Requirement>
Your task is to copy every line of the entries that holds the word "thing".

---- Records shown

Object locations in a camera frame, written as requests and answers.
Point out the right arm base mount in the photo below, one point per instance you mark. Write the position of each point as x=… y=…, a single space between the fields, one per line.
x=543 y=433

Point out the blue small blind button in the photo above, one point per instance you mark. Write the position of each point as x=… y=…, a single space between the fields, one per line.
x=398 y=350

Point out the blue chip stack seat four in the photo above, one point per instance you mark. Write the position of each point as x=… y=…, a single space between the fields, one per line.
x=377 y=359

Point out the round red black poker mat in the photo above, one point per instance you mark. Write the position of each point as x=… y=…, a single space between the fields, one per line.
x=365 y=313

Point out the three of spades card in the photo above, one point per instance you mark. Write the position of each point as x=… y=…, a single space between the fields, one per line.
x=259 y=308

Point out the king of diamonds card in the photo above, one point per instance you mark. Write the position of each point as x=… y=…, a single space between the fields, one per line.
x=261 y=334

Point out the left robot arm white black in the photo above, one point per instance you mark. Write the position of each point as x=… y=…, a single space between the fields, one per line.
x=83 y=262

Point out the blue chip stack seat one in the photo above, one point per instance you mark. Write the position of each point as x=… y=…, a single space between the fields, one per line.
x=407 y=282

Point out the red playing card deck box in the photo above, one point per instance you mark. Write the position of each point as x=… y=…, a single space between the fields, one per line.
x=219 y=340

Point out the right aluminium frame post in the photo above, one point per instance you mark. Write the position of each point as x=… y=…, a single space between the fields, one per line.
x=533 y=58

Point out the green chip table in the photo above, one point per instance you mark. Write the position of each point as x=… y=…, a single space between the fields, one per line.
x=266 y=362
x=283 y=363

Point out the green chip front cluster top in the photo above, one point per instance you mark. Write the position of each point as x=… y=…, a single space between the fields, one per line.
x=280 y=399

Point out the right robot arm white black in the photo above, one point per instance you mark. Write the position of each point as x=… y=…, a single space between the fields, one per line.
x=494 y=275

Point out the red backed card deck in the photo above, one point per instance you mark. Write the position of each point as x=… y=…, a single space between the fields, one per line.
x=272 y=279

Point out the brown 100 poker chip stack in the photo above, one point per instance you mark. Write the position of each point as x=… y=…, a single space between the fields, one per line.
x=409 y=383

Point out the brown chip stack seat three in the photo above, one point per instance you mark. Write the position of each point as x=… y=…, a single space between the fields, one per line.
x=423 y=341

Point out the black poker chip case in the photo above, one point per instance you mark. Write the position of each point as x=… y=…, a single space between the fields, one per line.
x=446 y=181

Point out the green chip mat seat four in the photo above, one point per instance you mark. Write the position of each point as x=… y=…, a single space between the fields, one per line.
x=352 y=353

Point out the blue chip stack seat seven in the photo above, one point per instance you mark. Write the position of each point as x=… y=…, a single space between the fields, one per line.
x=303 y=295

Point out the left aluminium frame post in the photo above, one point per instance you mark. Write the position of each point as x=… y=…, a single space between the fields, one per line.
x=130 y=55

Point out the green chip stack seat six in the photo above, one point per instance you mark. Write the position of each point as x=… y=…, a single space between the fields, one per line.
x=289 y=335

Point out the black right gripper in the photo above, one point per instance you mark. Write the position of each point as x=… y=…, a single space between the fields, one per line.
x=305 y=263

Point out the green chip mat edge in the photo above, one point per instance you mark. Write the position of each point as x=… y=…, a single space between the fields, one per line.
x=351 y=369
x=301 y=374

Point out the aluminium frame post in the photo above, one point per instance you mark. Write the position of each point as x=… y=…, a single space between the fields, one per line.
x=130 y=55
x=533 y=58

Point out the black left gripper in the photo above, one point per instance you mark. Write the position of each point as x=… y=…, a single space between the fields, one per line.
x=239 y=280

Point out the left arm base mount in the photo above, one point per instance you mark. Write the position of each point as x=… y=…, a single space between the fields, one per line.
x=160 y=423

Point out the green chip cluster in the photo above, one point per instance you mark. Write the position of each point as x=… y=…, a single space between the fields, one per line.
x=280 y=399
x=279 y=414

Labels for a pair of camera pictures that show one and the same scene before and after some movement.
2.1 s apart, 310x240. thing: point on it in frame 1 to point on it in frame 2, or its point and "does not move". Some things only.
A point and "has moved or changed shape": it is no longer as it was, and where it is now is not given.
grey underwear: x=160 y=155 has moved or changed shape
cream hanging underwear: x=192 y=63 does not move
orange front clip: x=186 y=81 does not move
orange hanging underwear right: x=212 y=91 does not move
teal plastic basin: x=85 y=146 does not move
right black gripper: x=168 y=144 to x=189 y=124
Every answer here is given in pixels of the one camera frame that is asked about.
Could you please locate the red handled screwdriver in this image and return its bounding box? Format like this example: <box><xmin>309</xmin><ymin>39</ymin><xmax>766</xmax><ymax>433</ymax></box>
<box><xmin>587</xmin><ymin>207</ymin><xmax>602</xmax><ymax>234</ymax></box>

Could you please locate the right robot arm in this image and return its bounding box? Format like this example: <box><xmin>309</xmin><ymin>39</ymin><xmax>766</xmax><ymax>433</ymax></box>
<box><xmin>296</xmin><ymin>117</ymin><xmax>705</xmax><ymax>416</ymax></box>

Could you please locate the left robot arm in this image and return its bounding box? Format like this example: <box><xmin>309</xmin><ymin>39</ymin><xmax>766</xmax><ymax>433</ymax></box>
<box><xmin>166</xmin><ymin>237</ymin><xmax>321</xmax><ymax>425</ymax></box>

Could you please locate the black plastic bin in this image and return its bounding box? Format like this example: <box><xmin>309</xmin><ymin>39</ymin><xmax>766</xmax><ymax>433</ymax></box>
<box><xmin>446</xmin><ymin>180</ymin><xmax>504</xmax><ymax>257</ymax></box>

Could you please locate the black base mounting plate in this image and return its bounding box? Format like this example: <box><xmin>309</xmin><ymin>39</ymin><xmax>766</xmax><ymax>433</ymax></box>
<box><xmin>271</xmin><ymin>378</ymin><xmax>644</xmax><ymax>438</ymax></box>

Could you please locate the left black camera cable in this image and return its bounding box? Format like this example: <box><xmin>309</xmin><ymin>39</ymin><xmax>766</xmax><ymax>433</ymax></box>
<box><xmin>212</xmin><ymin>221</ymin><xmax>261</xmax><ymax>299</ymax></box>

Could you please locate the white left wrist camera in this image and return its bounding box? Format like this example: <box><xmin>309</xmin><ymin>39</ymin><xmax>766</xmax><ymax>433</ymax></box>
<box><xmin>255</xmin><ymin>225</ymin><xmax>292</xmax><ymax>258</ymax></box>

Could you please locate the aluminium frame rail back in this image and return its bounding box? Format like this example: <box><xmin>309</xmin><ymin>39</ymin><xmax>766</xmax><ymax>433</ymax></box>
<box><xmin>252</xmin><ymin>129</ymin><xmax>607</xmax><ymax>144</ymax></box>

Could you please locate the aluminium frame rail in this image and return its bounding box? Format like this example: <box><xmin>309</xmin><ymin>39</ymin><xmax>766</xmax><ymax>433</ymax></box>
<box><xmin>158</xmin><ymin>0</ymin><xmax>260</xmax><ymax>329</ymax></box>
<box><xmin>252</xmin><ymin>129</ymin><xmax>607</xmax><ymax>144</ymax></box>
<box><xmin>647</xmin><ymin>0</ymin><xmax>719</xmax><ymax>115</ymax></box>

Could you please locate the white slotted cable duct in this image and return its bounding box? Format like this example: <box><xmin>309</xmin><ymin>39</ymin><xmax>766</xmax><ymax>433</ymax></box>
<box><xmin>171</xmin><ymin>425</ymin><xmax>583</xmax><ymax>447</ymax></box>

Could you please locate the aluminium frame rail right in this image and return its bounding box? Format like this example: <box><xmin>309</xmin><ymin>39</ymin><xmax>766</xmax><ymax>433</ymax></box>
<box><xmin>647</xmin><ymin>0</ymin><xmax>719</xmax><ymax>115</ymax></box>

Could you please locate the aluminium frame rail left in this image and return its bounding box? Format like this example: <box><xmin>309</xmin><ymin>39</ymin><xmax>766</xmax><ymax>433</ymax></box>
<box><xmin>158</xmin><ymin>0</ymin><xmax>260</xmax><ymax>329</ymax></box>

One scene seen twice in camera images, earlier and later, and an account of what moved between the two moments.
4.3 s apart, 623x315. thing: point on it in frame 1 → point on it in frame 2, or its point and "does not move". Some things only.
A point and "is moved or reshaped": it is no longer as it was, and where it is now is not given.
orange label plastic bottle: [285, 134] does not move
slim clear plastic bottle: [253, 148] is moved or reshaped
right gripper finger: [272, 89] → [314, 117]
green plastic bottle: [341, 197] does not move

--------

Exercise answer>
2.1 s apart, 310x240. thing: point on it in frame 1 to point on it in frame 2, or its point and "does not move". Some things only.
4.3 s apart, 623x315. thing: point on it in frame 1 → point on it in frame 2, or its point and "does not move". Some things only.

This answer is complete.